What happens if I do this?
if random.randrange(2): def getattr(obj, attr): return lambda: "Hello, world"
def foo(thing): return getattr(thing, "in_order")()
According to the result of the random number generator, either the lambda will be returned by the shadowed getattr, or the attribute "in_order" will be looked up on obj.
Just like today.
If getattr is a perfectly ordinary function, as it now is, then it should be perfectly acceptable to shadow it.
It should also be perfectly acceptable to use any other way of accessing attributes - for instance, the PyObject_GetAttr() function in C.
Why should getattr() become magical?
What exactly are the semantics of getattr?
Oh gods, I don't know the exact semantics of attribute look ups now! Something like this, I think:
obj.attr (same as getattr(obj, 'attr'):
That is exactly what's weird about it. Instead of looking up the name getattr and then calling a perfectly ordinary function, now it has to be a magical construct of the compiler, handled right there. It is, in fact, impossible to craft equivalent semantics in a third-party function.

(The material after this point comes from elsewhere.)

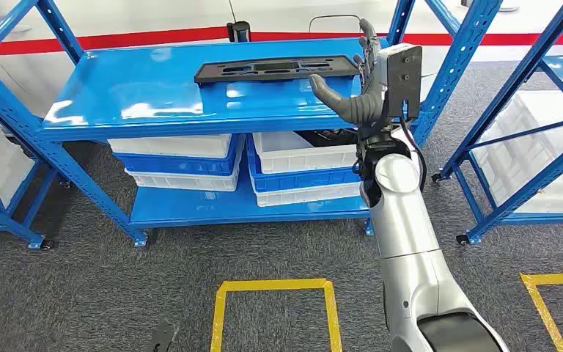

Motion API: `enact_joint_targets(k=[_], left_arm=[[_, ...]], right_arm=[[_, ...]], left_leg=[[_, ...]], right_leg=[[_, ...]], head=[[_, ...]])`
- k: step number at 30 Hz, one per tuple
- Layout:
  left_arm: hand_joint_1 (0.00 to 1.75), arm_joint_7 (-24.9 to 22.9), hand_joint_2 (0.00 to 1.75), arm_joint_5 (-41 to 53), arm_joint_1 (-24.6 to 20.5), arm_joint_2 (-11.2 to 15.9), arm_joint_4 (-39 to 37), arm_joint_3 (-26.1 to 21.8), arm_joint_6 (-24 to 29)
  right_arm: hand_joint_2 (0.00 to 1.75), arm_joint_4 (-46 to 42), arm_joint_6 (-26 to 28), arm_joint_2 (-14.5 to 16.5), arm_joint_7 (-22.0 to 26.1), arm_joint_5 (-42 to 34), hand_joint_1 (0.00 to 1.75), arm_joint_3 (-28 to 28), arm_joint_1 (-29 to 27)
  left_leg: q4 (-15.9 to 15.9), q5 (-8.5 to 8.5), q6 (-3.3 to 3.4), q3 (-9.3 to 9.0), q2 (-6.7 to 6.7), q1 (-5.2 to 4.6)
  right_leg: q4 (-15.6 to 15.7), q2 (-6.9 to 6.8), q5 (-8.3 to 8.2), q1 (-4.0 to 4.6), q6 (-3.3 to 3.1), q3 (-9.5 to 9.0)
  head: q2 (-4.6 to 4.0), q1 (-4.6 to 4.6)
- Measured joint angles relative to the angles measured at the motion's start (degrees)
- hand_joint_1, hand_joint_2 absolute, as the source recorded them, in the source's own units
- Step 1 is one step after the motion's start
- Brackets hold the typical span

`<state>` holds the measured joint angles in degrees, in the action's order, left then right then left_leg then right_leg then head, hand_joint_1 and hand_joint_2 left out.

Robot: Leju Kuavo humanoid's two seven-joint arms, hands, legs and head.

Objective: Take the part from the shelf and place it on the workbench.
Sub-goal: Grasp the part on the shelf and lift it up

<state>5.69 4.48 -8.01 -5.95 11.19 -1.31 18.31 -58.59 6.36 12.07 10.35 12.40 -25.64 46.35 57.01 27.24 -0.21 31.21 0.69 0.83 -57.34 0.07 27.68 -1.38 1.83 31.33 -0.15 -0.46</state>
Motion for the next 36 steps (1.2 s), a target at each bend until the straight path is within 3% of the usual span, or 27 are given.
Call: enact_joint_targets(k=[7, 11, 12, 14, 16, 17, 18, 20, 22, 24, 26, 28, 30, 31, 32, 33, 35, 36], left_arm=[[0.0, 0.0, 0.0, -0.1, 0.0, 0.5, 0.0, -0.1, -0.3], [0.0, 0.2, 0.0, -0.4, 0.0, 0.4, 0.0, -0.1, -0.4], [0.0, 0.3, 0.0, -0.4, -0.1, 0.4, 0.0, -0.2, -0.5], [0.0, 0.3, 0.0, -0.7, -0.1, 0.3, 0.0, -0.3, -0.5], [0.0, 0.4, 0.0, -1.0, -0.1, 0.2, 0.0, -0.4, -0.5], [0.0, 0.4, 0.0, -1.2, -0.1, 0.2, 0.0, -0.5, -0.5], [0.0, 0.4, 0.0, -1.4, -0.1, 0.1, 0.0, -0.6, -0.5], [0.0, 0.6, 0.0, -1.6, -0.1, 0.2, 0.0, -0.7, -0.6], [0.0, 0.7, 0.0, -1.8, -0.1, 0.3, 0.0, -0.9, -0.7], [0.0, 0.8, 0.0, -2.0, -0.1, 0.3, 0.0, -1.3, -0.7], [0.0, 0.9, 0.0, -2.2, -0.1, 0.3, 0.0, -1.6, -0.7], [0.0, 1.0, 0.0, -2.4, -0.1, 0.3, 0.0, -1.8, -0.7], [0.0, 1.1, 0.0, -2.6, 0.0, 0.3, 0.0, -2.0, -0.6], [0.0, 1.1, 0.0, -2.7, 0.1, 0.3, -0.1, -2.0, -0.6], [0.0, 1.1, 0.0, -2.7, 0.2, 0.3, -0.1, -2.0, -0.5], [0.0, 1.1, 0.0, -2.7, 0.2, 0.3, -0.1, -2.0, -0.4], [0.0, 1.1, 0.0, -2.9, 0.3, 0.5, -0.1, -2.2, -0.3], [0.0, 1.1, 0.0, -3.0, 0.3, 0.6, -0.1, -2.3, -0.2]], right_arm=[[1.75, 0.6, 0.0, 0.0, 1.0, -0.3, 0.0, 0.4, 0.2], [1.75, 0.4, 0.2, -0.1, 1.8, -0.5, 0.0, 0.9, 0.2], [1.75, 0.3, 0.2, -0.2, 1.9, -0.5, 0.0, 1.1, 0.2], [1.75, 0.3, 0.2, -0.6, 1.9, -0.5, 0.0, 1.4, 0.0], [1.75, 0.3, 0.2, -1.0, 1.9, -0.5, 0.0, 1.7, -0.6], [1.75, 0.3, 0.2, -1.2, 1.9, -0.5, 0.0, 1.8, -0.8], [1.75, 0.3, 0.2, -1.3, 1.9, -0.4, 0.0, 1.8, -0.9], [1.75, 0.3, 0.2, -1.5, 1.9, -0.4, 0.0, 1.9, -0.9], [1.75, 0.3, 0.1, -1.5, 2.0, -0.4, 0.0, 1.9, -0.9], [1.75, 0.3, 0.1, -1.4, 2.1, -0.3, 0.0, 1.9, -1.1], [1.75, 0.2, 0.0, -1.3, 2.2, -0.2, 0.0, 2.0, -1.0], [1.75, 0.3, -0.1, -1.1, 2.4, -0.2, 0.0, 2.0, -0.7], [1.75, 0.4, -0.2, -1.1, 2.4, -0.1, 0.0, 2.0, -0.8], [1.75, 0.4, -0.2, -1.1, 2.4, -0.1, 0.0, 2.0, -0.9], [1.75, 0.5, -0.2, -1.0, 2.4, -0.1, 0.0, 2.0, -1.0], [1.75, 0.5, -0.3, -1.0, 2.4, -0.1, 0.0, 2.1, -1.0], [1.75, 0.6, -0.4, -0.9, 2.4, -0.1, 0.0, 2.0, -0.9], [1.75, 0.6, -0.4, -0.9, 2.4, -0.1, 0.0, 2.0, -0.8]], left_leg=[[0.5, 0.18, 0.32, 0.35, -0.02, -0.11], [-1.0, -0.4, 1.48, -0.44, 0.23, 0.21], [-1.5, -0.64, 1.74, -0.77, 0.33, 0.42], [-1.8, -0.7, 1.92, -0.97, 0.41, 0.6], [-1.8, -0.47, 1.78, -1.09, 0.3, 0.73], [-1.7, -0.25, 1.56, -1.25, 0.22, 0.89], [-1.6, 0.05, 1.21, -1.5, 0.14, 1.11], [-1.2, 1.0, 0.16, -1.82, 0.08, 1.29], [-0.7, 1.72, -0.76, -1.75, 0.07, 1.13], [-0.7, 1.99, -1.19, -1.77, 0.08, 1.22], [0.6, 2.8, -1.45, -1.47, 0.07, 1.52], [6.6, 5.12, -1.5, 1.69, -0.01, 1.51], [14.8, 7.3, -1.2, 7.22, -0.12, 1.28], [17.1, 7.09, -0.87, 9.39, -0.16, 1.12], [17.1, 5.62, -0.32, 10.54, -0.21, 0.86], [15.0, 3.11, 0.42, 10.57, -0.28, 0.48], [7.8, -2.29, 2.66, 8.66, -0.62, -0.57], [4.9, -3.73, 3.68, 7.61, -0.78, -1.13]], right_leg=[[0.1, 0.0, -0.16, -0.25, 0.32, 0.05], [-0.7, -0.05, 0.22, 0.03, 0.79, 0.68], [-2.9, -0.06, 0.99, 0.12, 0.78, 1.91], [-10.2, -0.04, 3.07, 0.0, 0.7, 6.21], [-15.3, -0.05, 3.54, -0.25, 1.15, 9.95], [-14.8, -0.07, 2.42, -0.48, 1.7, 10.36], [-12.0, -0.13, 0.52, -0.76, 2.39, 9.67], [-4.6, -0.4, -3.09, -1.15, 3.52, 6.81], [-1.3, -0.29, -3.93, -1.15, 2.88, 5.41], [-1.6, 0.14, -3.27, -0.92, 1.42, 5.51], [-1.7, 0.44, -2.71, -0.86, 0.34, 5.1], [-1.7, 0.63, -2.13, -0.68, -0.71, 4.34], [-1.7, 0.76, -1.51, -0.06, -1.6, 3.7], [-1.7, 0.88, -1.19, 0.31, -1.97, 3.33], [-1.7, 1.03, -0.83, 0.68, -2.25, 2.87], [-1.6, 1.18, -0.45, 1.03, -2.42, 2.33], [-1.5, 1.41, 0.34, 1.42, -2.59, 1.27], [-1.3, 1.51, 0.63, 1.41, -2.54, 0.93]], head=[[0.0, 0.0], [0.0, 0.06], [0.0, 0.13], [0.0, 0.21], [0.0, 0.24], [0.0, 0.26], [0.0, 0.27], [0.0, 0.43], [0.0, 0.39], [0.0, 0.12], [0.0, -0.09], [0.0, -0.33], [0.0, -0.44], [0.0, -0.43], [0.0, -0.44], [0.0, -0.43], [0.0, -0.18], [0.0, 0.06]])
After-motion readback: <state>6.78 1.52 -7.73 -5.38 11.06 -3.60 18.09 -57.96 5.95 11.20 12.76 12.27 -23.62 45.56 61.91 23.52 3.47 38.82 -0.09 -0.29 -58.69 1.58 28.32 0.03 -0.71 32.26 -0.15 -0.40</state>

I don't think that it is impossible to emulate attribute lookup in pure Python code. It's complicated, to be sure, but I'm confident it can be done. Check out the Descriptor How To Guide, which is old but as far as I can tell still pretty accurate in its description of how attributes are looked up.
Currently, getattr() can be defined in C on top of the C API function PyObject_GetAttr, which looks solely at the object and not the execution context. By your proposal, getattr() can only be compiler magic.
The only "magic" that is needed is the ability to inspect the call stack to find out the module being called from. CPython provides functions to do that in the inspect library: `inspect.stack` and `inspect.getmodule`. Strictly speaking, they are not portable Python, but any interpreter ought to be able to provide analogous abilities.
Do you think that the functions in the gc library are "compiler magic"? It would be next to impossible to emulate them from pure Python in an interpeter-independent fashion. Some interpreters don't even have reference counts.
How about locals()? That too has a privileged implementation, capable of doing things likely impossible from pure, implementation-independent Python code. Its still a plain old regular builtin function that can be shadowed, renamed and deleted.
Aside from the possibility that it might be shadowed or deleted from builtins, can you give me any examples where `obj.attr` and `getattr(obj. 'attr')` behave differently? Even *one* example?
That is *precisely* the possibility.
And it will remain the possibility.
That is exactly why it is magical by your definition
It really won't.
But if it's possible to do a source code transformation from getattr(obj, "attr") to obj.attr, then it is no longer possible to do *ANY* of this. You can't have an alias for getattr, you can't have a wrapper around it, you can't write your own version of it.
In the absence of any shadowing or monkey-patching of builtins.